PROBLEM TO SOLVE:
Ignoring every picture, transcribe the data in full as it stands.

DATA TO USE:
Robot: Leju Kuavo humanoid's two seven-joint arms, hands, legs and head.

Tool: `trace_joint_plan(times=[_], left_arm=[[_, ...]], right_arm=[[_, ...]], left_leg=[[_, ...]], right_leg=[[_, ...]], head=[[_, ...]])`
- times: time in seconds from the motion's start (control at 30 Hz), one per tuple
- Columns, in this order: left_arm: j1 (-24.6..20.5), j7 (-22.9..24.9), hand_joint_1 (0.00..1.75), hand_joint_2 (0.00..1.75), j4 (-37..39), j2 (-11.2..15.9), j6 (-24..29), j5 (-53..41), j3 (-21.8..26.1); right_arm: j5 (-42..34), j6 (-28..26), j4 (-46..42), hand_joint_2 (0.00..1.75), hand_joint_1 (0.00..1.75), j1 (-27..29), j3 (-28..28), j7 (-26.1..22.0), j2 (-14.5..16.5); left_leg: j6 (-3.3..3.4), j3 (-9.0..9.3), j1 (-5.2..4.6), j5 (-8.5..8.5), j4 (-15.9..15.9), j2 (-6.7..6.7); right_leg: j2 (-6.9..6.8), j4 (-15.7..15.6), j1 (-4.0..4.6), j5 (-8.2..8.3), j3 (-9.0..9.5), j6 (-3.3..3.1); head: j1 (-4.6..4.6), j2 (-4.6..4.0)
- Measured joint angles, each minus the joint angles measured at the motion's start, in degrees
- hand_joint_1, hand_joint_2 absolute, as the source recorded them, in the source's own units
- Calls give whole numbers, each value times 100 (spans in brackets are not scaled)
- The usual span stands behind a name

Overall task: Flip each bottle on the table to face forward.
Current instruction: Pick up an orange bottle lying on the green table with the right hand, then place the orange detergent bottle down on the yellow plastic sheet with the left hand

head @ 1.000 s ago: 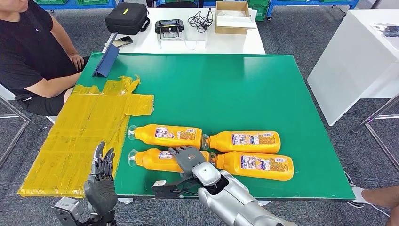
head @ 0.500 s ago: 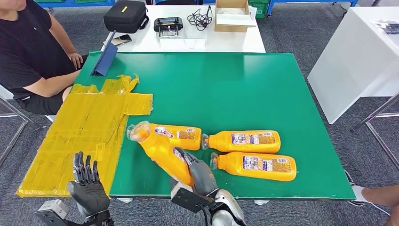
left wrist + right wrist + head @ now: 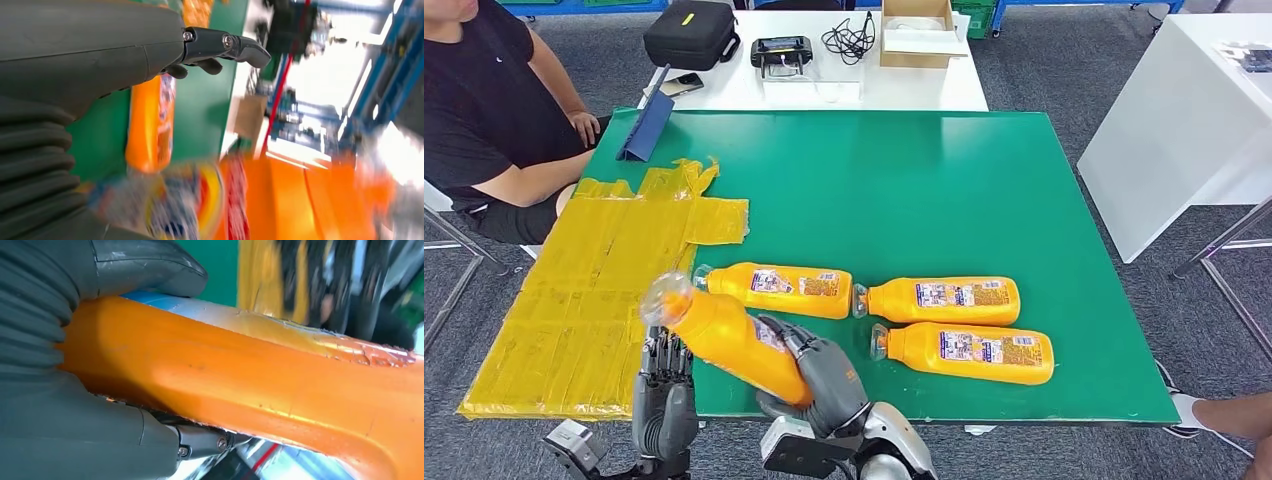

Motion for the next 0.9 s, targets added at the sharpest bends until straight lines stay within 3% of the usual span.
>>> trace_joint_plan(times=[0.27,0.57,0.7,0.9], left_arm=[[36,-4,0,175,-311,-4,-266,-118,-189],[127,-14,4,175,-453,-4,-237,-237,-168],[151,-15,175,175,-457,-4,-120,-315,-157],[133,-41,175,175,-456,-2,159,-717,-113]], right_arm=[[89,399,607,175,175,-389,541,223,97],[197,466,1157,175,175,-771,874,277,236],[209,481,1263,175,175,-861,958,272,252],[198,499,1353,175,175,-941,1177,273,269]], left_leg=[[-1,-1,1,1,0,-1],[-1,0,0,1,0,0],[0,-1,0,1,0,0],[-1,-1,0,1,0,-1]], right_leg=[[0,1,0,0,0,0],[0,0,0,0,-2,0],[0,0,0,0,-2,0],[0,0,0,0,-3,0]], head=[[1,0],[1,0],[1,0],[1,0]])
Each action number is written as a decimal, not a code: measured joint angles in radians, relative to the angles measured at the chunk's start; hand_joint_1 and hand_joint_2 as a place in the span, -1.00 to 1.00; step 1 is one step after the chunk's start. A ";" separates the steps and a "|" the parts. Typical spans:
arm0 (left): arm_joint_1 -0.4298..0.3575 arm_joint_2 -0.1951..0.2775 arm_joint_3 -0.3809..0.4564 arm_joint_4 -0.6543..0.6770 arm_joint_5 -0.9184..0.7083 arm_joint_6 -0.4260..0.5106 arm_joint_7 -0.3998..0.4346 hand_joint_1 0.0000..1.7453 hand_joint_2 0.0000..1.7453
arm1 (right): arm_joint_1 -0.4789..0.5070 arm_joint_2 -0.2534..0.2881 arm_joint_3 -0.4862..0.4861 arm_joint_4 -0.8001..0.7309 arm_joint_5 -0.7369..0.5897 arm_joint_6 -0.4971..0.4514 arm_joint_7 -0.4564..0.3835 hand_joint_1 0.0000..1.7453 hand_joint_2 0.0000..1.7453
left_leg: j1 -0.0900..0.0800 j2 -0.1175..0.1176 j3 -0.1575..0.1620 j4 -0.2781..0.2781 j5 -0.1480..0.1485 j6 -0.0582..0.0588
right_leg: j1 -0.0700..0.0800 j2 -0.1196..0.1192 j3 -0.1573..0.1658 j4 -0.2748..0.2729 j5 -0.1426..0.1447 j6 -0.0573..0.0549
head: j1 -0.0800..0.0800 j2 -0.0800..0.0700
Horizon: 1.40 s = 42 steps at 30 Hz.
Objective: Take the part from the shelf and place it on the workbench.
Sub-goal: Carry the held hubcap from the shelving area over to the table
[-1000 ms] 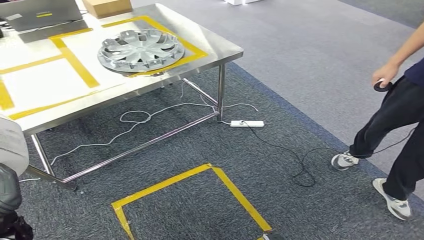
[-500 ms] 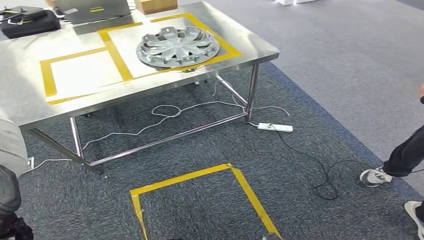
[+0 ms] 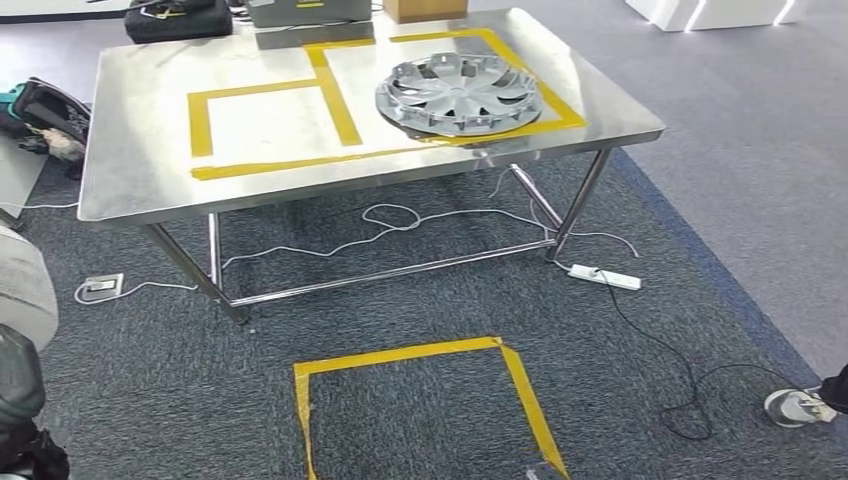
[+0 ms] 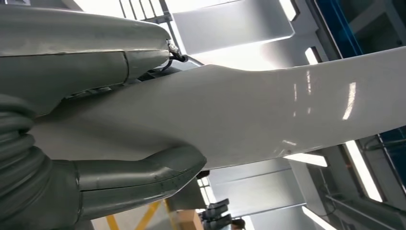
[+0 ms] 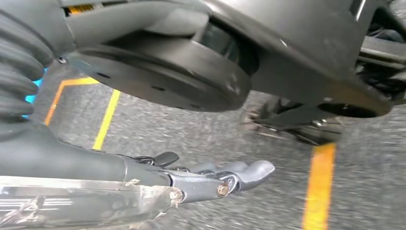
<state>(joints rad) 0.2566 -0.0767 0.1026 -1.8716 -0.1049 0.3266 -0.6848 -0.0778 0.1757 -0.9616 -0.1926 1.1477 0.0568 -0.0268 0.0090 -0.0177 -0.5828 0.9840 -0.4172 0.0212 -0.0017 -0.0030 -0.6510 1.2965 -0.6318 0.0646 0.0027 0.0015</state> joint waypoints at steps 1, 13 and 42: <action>0.000 0.000 0.000 0.001 0.000 0.000 0.001 1.00 1.00 | -0.002 0.000 0.000 0.000 -0.001 0.000 -0.001 -1.00 1.00 | 0.000 -0.007 0.002 0.000 -0.001 0.000 | 0.000 0.001 0.000 -0.007 0.019 0.000 | 0.000 0.000; 0.006 0.018 -0.010 0.002 0.024 -0.063 0.031 1.00 1.00 | 0.007 -0.001 0.000 0.000 -0.007 -0.008 -0.005 -1.00 1.00 | -0.003 -0.033 -0.001 -0.004 0.009 -0.013 | -0.005 0.027 0.108 -0.290 0.158 -0.019 | -0.002 0.000; 0.011 0.025 -0.022 0.015 0.010 -0.061 0.037 1.00 1.00 | 0.010 0.001 -0.012 0.003 -0.005 -0.008 -0.009 -1.00 1.00 | 0.018 -0.001 -0.067 0.153 -0.070 -0.065 | -0.023 0.018 0.122 -0.263 0.124 -0.036 | 0.005 0.000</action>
<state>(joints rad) 0.2681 -0.0514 0.0810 -1.8564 -0.0949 0.2653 -0.6481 -0.0674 0.1762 -0.9736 -0.1900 1.1425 0.0486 -0.0355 0.0265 -0.0188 -0.6496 1.1366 -0.4871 -0.0437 -0.0243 0.0153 -0.5291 1.0337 -0.5080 0.0282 0.0079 0.0019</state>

RESPONSE TO THIS EXERCISE:
Robot: Leju Kuavo humanoid's two seven-joint arms, hands, legs and head.

Tool: `trace_joint_plan(times=[_], left_arm=[[_, ...]], right_arm=[[_, ...]], left_leg=[[_, ...]], right_leg=[[_, ...]], head=[[_, ...]])`
- times: time in seconds from the motion's start (control at 30 Hz), one per tuple
- Columns, in this order: left_arm: j1 (-24.6..20.5), j7 (-22.9..24.9), hand_joint_1 (0.00..1.75), hand_joint_2 (0.00..1.75), j4 (-37..39), j2 (-11.2..15.9), j6 (-24..29), j5 (-53..41), j3 (-21.8..26.1); right_arm: j5 (-42..34), j6 (-28..26), j4 (-46..42), hand_joint_2 (0.00..1.75), hand_joint_1 (0.00..1.75), j1 (-27..29), j3 (-28..28), j7 (-26.1..22.0), j2 (-14.5..16.5); left_leg: j6 (-3.3..3.4), j3 (-9.0..9.3), j1 (-5.2..4.6), j5 (-8.5..8.5), j4 (-15.9..15.9), j2 (-6.7..6.7); right_leg: j2 (-6.9..6.8), j4 (-15.7..15.6), j1 (-4.0..4.6), j5 (-8.2..8.3), j3 (-9.0..9.5), j6 (-3.3..3.1); head: j1 (-4.6..4.6), j2 (-4.6..4.0)
- Measured joint angles, each minus the joint angles measured at the motion's start, in degrees
- hand_joint_1, hand_joint_2 absolute, as the source recorded them, in the source's own units
- Calls give whole numbers, each value times 100 (spans in brackets are not scaled)
- The usual span stands behind a name

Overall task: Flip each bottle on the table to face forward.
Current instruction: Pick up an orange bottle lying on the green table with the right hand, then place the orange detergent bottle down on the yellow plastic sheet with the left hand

head @ 1.000 s ago: 
head @ 0.500 s ago: 
left wrist + right wrist + head @ now: 

Motion for the next 0.9 s, targets added at the sharpest bends until straight lines stay within 3% of the usual span.
>>> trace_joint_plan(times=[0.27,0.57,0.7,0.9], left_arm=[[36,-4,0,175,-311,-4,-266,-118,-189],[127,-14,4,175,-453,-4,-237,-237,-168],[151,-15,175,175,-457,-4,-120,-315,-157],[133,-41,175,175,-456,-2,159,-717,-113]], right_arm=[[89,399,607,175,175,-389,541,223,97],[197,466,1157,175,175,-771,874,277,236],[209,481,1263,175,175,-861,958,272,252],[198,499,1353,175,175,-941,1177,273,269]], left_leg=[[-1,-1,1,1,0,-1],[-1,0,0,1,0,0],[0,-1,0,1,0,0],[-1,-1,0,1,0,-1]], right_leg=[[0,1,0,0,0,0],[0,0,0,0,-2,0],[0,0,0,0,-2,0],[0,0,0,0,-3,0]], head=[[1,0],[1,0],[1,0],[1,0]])
Each action number is written as a decimal, not a code: measured joint angles in radians, relative to the angles measured at the chunk's start; hand_joint_1 and hand_joint_2 as a place in the span, -1.00 to 1.00; step 1 is one step after the chunk's start. A ";" separates the steps and a "|" the parts. Typical spans:
arm0 (left): arm_joint_1 -0.4298..0.3575 arm_joint_2 -0.1951..0.2775 arm_joint_3 -0.3809..0.4564 arm_joint_4 -0.6543..0.6770 arm_joint_5 -0.9184..0.7083 arm_joint_6 -0.4260..0.5106 arm_joint_7 -0.3998..0.4346 hand_joint_1 0.0000..1.7453 hand_joint_2 0.0000..1.7453
arm1 (right): arm_joint_1 -0.4789..0.5070 arm_joint_2 -0.2534..0.2881 arm_joint_3 -0.4862..0.4861 arm_joint_4 -0.8001..0.7309 arm_joint_5 -0.7369..0.5897 arm_joint_6 -0.4971..0.4514 arm_joint_7 -0.4564..0.3835 hand_joint_1 0.0000..1.7453 hand_joint_2 0.0000..1.7453
left_leg: j1 -0.0900..0.0800 j2 -0.1175..0.1176 j3 -0.1575..0.1620 j4 -0.2781..0.2781 j5 -0.1480..0.1485 j6 -0.0582..0.0588
right_leg: j1 -0.0700..0.0800 j2 -0.1196..0.1192 j3 -0.1573..0.1658 j4 -0.2748..0.2729 j5 -0.1426..0.1447 j6 -0.0573..0.0549
head: j1 -0.0800..0.0800 j2 -0.0800..0.0700
Horizon: 1.40 s = 42 steps at 30 Hz.
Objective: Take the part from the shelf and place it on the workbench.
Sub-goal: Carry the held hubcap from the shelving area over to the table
[-1000 ms] 
[-500 ms] 
[+0 ms] 
[+0 ms] 
[+0 ms] 
<state>(joints rad) 0.2566 -0.0767 0.1026 -1.8716 -0.1049 0.3266 -0.6848 -0.0778 0.1757 -0.9616 -0.1926 1.1477 0.0568 -0.0268 0.0090 -0.0177 -0.5828 0.9840 -0.4172 0.0212 -0.0017 -0.0030 -0.6510 1.2965 -0.6318 0.0646 0.0027 0.0015</state> joint waypoints at steps 1, 13 and 42: <action>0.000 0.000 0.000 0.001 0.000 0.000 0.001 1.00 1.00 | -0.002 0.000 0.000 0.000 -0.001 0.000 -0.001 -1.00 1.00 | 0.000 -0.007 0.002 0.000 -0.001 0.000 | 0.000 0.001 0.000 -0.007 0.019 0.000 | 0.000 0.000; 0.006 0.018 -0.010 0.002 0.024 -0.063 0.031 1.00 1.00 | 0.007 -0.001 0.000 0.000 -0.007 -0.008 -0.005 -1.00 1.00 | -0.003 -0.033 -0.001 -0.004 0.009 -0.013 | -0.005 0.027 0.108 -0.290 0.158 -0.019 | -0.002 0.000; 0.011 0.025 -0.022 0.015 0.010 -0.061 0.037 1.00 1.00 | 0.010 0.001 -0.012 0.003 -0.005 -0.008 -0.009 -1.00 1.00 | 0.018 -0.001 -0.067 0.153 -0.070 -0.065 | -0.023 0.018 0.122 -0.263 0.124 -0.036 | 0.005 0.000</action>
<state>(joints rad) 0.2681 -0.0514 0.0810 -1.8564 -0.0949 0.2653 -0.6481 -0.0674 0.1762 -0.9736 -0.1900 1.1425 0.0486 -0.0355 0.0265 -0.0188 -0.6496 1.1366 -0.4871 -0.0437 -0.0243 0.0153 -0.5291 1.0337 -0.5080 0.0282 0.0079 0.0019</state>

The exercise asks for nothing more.